The NIAMS recognizes that planning and administrative activities for starting a trial can vary based on the type of study being conducted. For example, regulatory approvals for a Phase III multi-site study of a new therapeutic agent will differ from a trial of a behavioral intervention or a device. An application for a U34 should provide a list of the milestones that must be met before the implementation of the proposed trial can begin, and a plan for reaching these milestones. Prior to awarding a U34 grant, the NIAMS will work with investigators to agree on a timeline for accomplishing these tasks.
Milestones that may be appropriate for a U34 may include, but are not limited to:
- Identify study collaborators and convene meetings to finalize protocol development
- Complete clinical protocol (allowing for subsequent changes by regulatory bodies)
- Budget plan. If requesting funding through the NIAMS, details in the requested budget should include major budget categories (key/senior and other personnel, equipment, travel, trainee support, other direct costs), indirect costs, and total costs for each year of the requested application.* PLEASE NOTE: Applicants with budgets with direct costs greater than $500,000 in any year must request permission to submit the application. See Letters of Request.
- Identification and qualification of clinical trial enrollment site (s), data coordinating center (DCC), Clinical Research Organization (CRO), pharmacies and laboratories*
- Clinical Trial Agreement (CTA) and/or Cooperative Research and Development Agreement (CRADA), when applicable
- Investigator’s Brochure or equivalent for study intervention
- Manual of Operations* (see Single Site MOOP Guidelines or multisite MOOP Guidelines)
- Data management/collection system for primary and remote sites
- Plans and materials for training and site initiation
- Consent/assent forms
- Plans and timeline for submission to Institutional Review Boards (IRBs) and receiving approvals*
- Plans and timelines for meetings and submission of documents to appropriate regulatory bodies (e.g., the Food and Drug Administration)*
- Finalize plans to obtain intervention related products (e.g., drugs, placebo, device)*
- If drug or biologic, availability, acquisition and formulation, including placebo, where applicable*
- Documentation of adequate co-funding, if applicable and necessary for completion of the trial
- The proposed date of submission of the U01 application
(*) Milestones that typically should be accomplished prior to submission of a U01 clinical trial implementation cooperative agreement
One of the goals of the NIAMS clinical trials programs is to fund timely trials. Thus, NIAMS will strive to minimize any delay between the planning and implementation phases of a trial. To this end, certain milestones will be identified for each U34 which, when reached, would be sufficient to permit the investigator to submit an application for a U01. Milestones that typically should be accomplished prior to submission of an application for funding for implementation of a trial are indicated above with (*). Which of these milestones are appropriate for a given trial would be determined by the NIAMS in consultation with the investigators before funding of a U34. Please note, once these milestones are met, it may be appropriate to submit the application for the U01 even if it is before the end of the planning grant, with an agreement that certain tasks would be completed in the remaining period of U34 grant funding. Consultation with the appropriate Program Officer is strongly encouraged, as described here.

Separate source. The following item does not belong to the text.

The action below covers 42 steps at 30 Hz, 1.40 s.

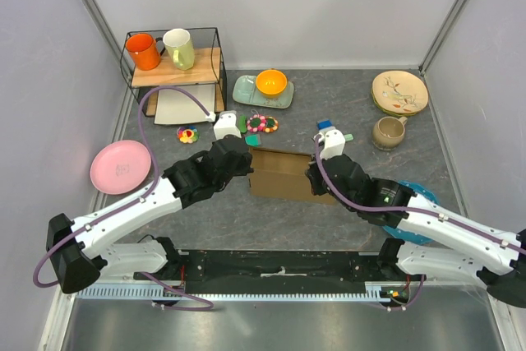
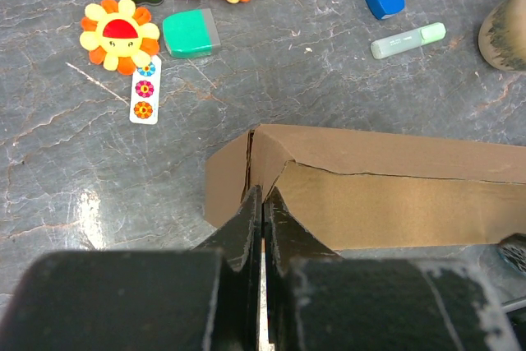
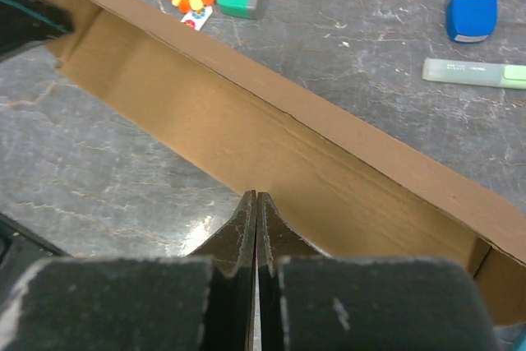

NIAMS policy is that a U34 Clinical Trial Planning Grant be obtained before proceeding to a U01 Clinical Trial Implementation Grant. However, when the planning process has already been completed through another means, for example by a previously funded R34 grant, an investigator may wish to apply directly for a U01 without a preceding NIAMS U34. In these cases a U34 waiver request must be submitted. The U34 planning grant requirement may be waived, and direct submission of the U01 may be permitted if it can be demonstrated that the planning tasks have been or will be accomplished prior to implementation of the clinical trial. Applicants should consult with the NIAMS to determine if the NIAMS will consider a U34 waiver request.